Wednesday, April 3, 2019

The Prosecution Gives up in Waco

I have long complained about the absurd behavior of police and prosecutors after the "biker gang shootout" outside a steak house in Waco in 2015. Nine people were killed, and the police arrested just about every biker present, 177 people. Over the four years since only one of the accused has ever been brought to trial, and that ended in a mistrial after several jurors voted to acquit, freely proclaiming afterward that they thought all the cops were lying. Now Waco has a new prosecutor, who unseated the old one in part by constantly complaining about this case, and he has just dropped all the remaining prosecutions.

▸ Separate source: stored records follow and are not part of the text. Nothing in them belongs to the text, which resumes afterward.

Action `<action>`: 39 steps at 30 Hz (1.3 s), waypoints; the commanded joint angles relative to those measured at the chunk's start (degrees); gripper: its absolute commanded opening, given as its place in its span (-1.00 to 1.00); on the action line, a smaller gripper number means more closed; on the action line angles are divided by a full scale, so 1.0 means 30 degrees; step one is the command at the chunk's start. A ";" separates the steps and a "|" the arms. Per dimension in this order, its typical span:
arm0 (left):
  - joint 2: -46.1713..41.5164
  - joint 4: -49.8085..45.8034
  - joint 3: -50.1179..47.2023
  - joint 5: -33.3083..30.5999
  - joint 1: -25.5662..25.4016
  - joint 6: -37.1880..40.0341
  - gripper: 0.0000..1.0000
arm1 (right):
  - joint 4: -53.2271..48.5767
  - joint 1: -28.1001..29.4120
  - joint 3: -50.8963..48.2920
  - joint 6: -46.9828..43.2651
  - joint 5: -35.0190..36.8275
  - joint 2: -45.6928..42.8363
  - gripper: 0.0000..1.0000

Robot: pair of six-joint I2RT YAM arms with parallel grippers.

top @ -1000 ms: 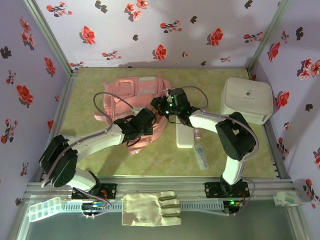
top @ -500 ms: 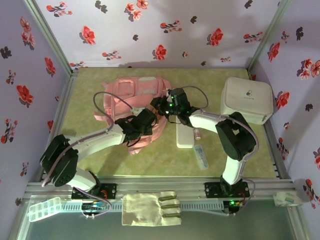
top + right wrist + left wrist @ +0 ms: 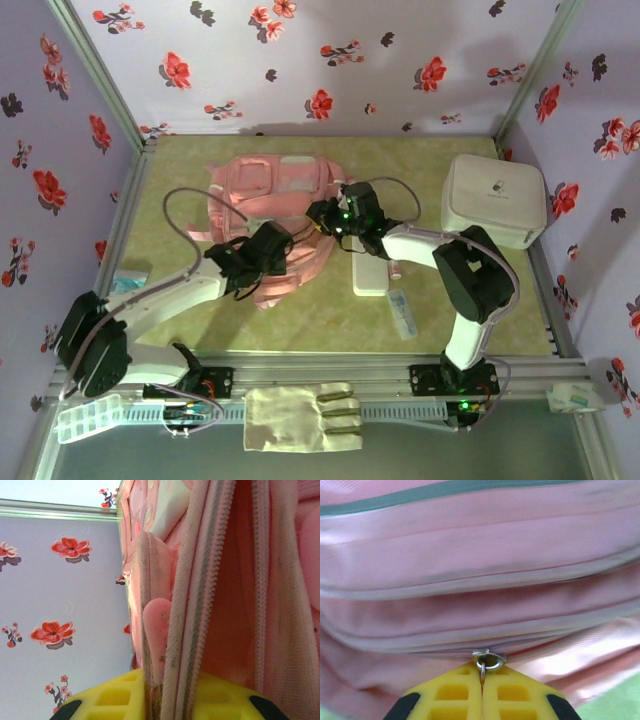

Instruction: Pack the student bag

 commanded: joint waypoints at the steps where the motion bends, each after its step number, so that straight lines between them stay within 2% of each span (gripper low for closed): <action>1: -0.1636 -0.1104 -0.0974 -0.0332 0.1187 0.0948 -1.00 | 0.0994 -0.0865 -0.0352 -0.0838 0.1323 -0.1024 -0.63; 7: -0.2023 0.0572 -0.0718 0.2678 0.1467 0.3615 -1.00 | 0.1893 -0.0810 -0.0499 -0.0100 0.0539 -0.0905 -0.55; 10: -0.1590 0.1907 -0.0281 0.4650 0.1408 0.4238 -1.00 | 0.2730 -0.0679 -0.0966 0.0809 0.0260 -0.1073 -0.31; 12: -0.1207 0.2802 0.0055 0.5577 0.1215 0.4512 -1.00 | 0.2737 -0.0494 -0.1321 0.1355 0.0165 -0.1320 -0.08; 15: -0.0481 0.3548 0.0654 0.5964 0.0654 0.4716 -1.00 | 0.1958 -0.0267 -0.1898 0.1585 0.0189 -0.2027 0.11; 25: 0.2263 0.3865 0.2676 0.6023 -0.0567 0.5342 -1.00 | -0.0303 0.0093 -0.3625 0.1727 0.1427 -0.4183 0.13; 39: 0.2744 0.3725 0.2786 0.6023 -0.0677 0.5400 -1.00 | 0.0280 0.0249 -0.3333 0.1528 0.1637 -0.3228 -0.33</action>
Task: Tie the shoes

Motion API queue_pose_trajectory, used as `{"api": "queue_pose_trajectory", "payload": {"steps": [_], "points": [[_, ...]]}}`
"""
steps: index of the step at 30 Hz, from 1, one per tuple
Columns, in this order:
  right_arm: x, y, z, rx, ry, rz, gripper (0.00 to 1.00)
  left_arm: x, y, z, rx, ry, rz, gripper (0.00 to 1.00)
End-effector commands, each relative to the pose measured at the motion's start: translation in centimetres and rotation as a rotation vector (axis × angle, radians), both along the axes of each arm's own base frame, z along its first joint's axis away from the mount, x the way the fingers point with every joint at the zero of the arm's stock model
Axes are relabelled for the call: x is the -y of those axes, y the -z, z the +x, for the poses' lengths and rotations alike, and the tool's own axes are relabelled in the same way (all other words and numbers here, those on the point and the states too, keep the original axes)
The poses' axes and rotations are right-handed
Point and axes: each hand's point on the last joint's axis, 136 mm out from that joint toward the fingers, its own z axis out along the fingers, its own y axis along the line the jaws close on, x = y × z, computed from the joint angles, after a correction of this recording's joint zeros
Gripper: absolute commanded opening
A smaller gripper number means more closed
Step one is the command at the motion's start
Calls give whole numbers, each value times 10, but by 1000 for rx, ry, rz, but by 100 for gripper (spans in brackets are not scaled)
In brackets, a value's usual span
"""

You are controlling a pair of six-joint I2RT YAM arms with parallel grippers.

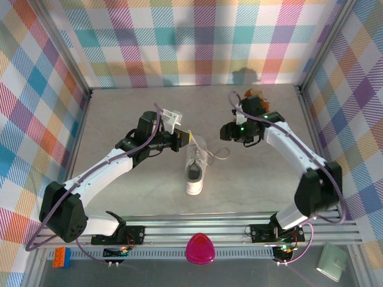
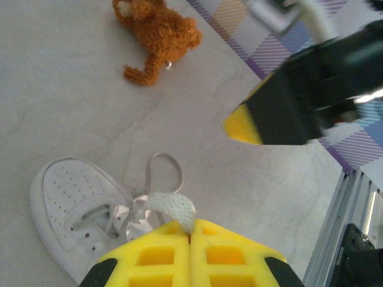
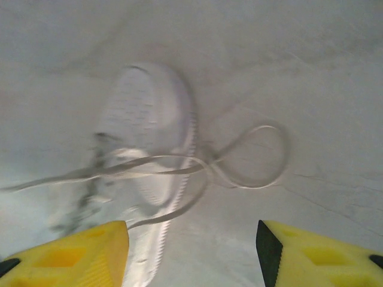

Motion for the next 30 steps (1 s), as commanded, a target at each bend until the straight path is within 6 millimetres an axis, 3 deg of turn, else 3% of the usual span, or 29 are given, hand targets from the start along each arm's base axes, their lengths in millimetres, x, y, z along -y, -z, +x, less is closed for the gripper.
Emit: {"api": "queue_pose_trajectory", "payload": {"steps": [1, 12, 14, 16, 17, 19, 23, 26, 30], "points": [[18, 54, 0, -118, 16, -170, 59, -9, -12, -8, 18, 16, 11, 0], [30, 149, 7, -287, -38, -507, 59, -27, -34, -13, 53, -7, 14, 0], [30, 157, 6, -305, -47, -517, 49, -32, -39, -13, 59, -18, 16, 0], [29, 161, 3, -308, -63, -522, 22, -40, -43, -15, 56, -32, 29, 0], [29, 161, 1, -303, -69, -522, 14, -44, -46, -14, 58, -44, 34, 0], [30, 154, 2, -268, -75, -518, 0, -57, -57, -11, 70, -80, 37, 0], [44, 120, 12, -133, -48, -550, 0, -93, -83, -4, 94, -183, 32, 0], [58, 81, 26, -13, -9, -558, 0, -122, -107, 0, 118, -277, 37, 0], [72, 29, 41, 137, 36, -563, 0, -163, -122, 2, 129, -431, 79, 0]]}}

The new prosecutor, Barry Johnson, has not really said what the problem is, but enough hints have been dropped that we can make good guesses. Many of the bikers said that the police opened fire first, and the Houston Chronicle reported that at least four of the men who died were killed by police bullets. My theory all along has been that the more the investigators learned, the worse the cops looked, and so they lost interest in establishing the truth and put their efforts into covering up police misdeeds. The dropping of all the charges makes me even more convinced that this is what happened.

1 comment:

G. Verloren said...

I was recently reading about police training in America compared to in other affluent developed countries. For example, in Germany, the minimum amount of training required to become a police officer is 130 weeks, or 2.5 years.

In America, the average training length is 19 weeks.

If I had to point to any one factor that I would suspect as contributing wildly to our police killing so many innocent people, that would habe to be it.